§ About this task
The output should be all lines of the entries below in which the word "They" occurs.

[Source data]
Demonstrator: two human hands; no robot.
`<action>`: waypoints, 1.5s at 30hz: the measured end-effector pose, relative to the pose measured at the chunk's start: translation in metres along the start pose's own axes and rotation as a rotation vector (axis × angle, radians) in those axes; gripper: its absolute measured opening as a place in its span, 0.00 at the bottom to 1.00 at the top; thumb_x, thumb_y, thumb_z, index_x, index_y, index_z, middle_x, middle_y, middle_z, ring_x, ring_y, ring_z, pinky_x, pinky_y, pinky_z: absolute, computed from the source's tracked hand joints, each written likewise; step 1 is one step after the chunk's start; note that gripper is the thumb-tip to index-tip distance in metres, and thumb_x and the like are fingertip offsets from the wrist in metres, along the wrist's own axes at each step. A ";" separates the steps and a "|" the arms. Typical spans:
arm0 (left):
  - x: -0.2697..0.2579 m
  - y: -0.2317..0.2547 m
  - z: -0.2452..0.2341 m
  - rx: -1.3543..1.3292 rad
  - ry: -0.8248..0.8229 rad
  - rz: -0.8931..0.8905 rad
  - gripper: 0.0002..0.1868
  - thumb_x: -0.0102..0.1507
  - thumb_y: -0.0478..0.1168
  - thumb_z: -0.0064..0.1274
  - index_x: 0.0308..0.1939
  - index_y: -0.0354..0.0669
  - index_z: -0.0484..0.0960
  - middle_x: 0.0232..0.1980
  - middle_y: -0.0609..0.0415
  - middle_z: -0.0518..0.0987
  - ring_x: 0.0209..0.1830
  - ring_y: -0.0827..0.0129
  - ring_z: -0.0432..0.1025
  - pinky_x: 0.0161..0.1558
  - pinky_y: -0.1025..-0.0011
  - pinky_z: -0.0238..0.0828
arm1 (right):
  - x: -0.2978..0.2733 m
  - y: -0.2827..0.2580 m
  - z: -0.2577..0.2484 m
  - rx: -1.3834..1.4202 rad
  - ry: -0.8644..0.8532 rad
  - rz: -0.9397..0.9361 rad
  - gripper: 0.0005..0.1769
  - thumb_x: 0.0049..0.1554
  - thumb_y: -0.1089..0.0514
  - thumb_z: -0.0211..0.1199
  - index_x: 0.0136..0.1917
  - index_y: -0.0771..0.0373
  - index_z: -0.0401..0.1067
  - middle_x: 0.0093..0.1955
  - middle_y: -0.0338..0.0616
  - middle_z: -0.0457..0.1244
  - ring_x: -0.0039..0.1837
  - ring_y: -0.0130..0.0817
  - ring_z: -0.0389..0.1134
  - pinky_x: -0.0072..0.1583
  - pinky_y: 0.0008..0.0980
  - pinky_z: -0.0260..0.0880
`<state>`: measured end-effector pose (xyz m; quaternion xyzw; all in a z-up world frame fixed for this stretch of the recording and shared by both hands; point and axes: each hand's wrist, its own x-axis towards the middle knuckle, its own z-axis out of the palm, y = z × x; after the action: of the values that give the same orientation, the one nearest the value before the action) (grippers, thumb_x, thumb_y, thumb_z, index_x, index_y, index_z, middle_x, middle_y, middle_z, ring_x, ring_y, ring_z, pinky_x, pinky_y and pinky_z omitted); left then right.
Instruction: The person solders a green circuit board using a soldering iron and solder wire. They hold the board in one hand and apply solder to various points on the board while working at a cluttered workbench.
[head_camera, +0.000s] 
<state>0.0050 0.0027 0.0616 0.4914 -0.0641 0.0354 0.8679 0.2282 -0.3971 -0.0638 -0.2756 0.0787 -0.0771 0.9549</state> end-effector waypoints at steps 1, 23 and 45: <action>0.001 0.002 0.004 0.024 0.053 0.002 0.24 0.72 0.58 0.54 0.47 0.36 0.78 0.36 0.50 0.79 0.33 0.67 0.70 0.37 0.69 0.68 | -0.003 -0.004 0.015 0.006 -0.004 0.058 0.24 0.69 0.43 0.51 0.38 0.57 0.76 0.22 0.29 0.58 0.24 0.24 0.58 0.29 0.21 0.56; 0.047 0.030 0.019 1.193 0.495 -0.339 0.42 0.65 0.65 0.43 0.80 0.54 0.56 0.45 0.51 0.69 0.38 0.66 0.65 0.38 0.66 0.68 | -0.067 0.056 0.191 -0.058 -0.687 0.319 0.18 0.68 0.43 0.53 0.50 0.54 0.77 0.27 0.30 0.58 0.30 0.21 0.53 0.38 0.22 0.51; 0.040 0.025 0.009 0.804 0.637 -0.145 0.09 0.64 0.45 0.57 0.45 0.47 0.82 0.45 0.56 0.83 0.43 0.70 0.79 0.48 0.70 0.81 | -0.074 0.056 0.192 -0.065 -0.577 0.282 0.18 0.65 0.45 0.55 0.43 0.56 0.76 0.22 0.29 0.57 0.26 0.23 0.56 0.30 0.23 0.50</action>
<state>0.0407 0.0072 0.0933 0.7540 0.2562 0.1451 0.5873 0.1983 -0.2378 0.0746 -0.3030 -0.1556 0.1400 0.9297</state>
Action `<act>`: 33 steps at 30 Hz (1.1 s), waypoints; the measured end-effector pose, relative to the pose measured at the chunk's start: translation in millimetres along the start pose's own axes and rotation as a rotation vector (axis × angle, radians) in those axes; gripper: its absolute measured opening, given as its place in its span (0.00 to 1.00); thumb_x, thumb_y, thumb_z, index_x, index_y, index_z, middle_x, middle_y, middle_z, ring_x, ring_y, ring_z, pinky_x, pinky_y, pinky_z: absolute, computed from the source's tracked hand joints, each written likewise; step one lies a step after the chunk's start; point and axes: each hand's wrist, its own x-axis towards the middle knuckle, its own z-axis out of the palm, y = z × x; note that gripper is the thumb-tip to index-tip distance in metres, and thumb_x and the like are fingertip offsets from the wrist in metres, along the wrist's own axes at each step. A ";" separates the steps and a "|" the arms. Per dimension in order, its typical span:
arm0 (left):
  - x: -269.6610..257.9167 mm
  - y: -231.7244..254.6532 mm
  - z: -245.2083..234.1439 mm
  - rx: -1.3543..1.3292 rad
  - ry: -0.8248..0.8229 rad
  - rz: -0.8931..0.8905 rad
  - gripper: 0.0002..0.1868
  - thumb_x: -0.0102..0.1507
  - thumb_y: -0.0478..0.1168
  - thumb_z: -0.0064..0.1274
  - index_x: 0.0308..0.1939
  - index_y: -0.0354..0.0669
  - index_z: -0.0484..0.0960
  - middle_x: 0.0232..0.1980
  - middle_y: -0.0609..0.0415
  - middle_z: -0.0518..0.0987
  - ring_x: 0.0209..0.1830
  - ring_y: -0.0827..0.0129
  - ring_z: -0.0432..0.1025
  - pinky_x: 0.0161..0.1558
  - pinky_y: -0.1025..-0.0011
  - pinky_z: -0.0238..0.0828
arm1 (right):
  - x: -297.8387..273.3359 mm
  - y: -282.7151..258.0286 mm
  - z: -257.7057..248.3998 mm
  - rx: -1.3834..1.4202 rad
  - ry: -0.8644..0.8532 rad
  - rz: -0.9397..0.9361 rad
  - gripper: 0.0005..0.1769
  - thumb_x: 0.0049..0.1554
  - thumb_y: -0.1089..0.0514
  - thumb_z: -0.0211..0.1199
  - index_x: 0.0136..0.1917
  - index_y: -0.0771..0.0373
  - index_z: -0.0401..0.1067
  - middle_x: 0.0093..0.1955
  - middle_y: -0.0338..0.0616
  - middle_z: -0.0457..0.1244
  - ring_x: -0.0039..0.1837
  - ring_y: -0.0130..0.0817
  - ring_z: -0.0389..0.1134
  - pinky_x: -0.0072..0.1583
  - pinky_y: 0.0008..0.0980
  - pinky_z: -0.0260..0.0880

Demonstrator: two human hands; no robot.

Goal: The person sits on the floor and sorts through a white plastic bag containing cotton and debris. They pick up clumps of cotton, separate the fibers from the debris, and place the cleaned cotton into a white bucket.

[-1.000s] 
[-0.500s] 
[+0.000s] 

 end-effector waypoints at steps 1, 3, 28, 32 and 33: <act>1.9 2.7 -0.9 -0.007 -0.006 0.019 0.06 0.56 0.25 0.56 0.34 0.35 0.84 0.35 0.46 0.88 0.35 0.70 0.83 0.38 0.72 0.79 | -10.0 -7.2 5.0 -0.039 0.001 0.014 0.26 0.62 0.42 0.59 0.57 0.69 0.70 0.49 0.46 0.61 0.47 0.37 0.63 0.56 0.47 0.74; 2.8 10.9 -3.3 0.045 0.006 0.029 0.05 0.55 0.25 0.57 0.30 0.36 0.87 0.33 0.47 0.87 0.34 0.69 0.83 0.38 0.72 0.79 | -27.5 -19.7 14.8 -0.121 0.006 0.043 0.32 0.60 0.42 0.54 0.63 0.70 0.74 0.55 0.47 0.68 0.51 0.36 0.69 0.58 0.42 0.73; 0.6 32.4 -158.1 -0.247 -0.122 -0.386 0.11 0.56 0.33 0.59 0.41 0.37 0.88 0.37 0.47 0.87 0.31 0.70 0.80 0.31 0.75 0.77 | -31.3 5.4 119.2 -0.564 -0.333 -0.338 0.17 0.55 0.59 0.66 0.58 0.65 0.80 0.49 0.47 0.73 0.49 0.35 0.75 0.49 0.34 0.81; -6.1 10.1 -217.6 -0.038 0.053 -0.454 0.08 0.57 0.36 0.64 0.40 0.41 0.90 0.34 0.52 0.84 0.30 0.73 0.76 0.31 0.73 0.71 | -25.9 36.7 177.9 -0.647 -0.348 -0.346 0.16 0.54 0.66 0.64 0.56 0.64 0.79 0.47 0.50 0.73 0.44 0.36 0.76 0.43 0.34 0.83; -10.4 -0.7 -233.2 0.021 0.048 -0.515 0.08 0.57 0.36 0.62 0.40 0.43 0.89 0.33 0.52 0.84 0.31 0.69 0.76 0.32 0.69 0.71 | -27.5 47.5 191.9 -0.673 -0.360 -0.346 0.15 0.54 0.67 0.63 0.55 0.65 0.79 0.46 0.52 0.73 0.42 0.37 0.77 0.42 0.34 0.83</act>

§ Exercise result
Instruction: The person solders a green circuit board using a soldering iron and solder wire. They hold the board in one hand and apply solder to various points on the board while working at a cluttered workbench.
Goal: The person sits on the floor and sorts through a white plastic bag containing cotton and debris. They pick up clumps of cotton, separate the fibers from the debris, and place the cleaned cotton into a white bucket.

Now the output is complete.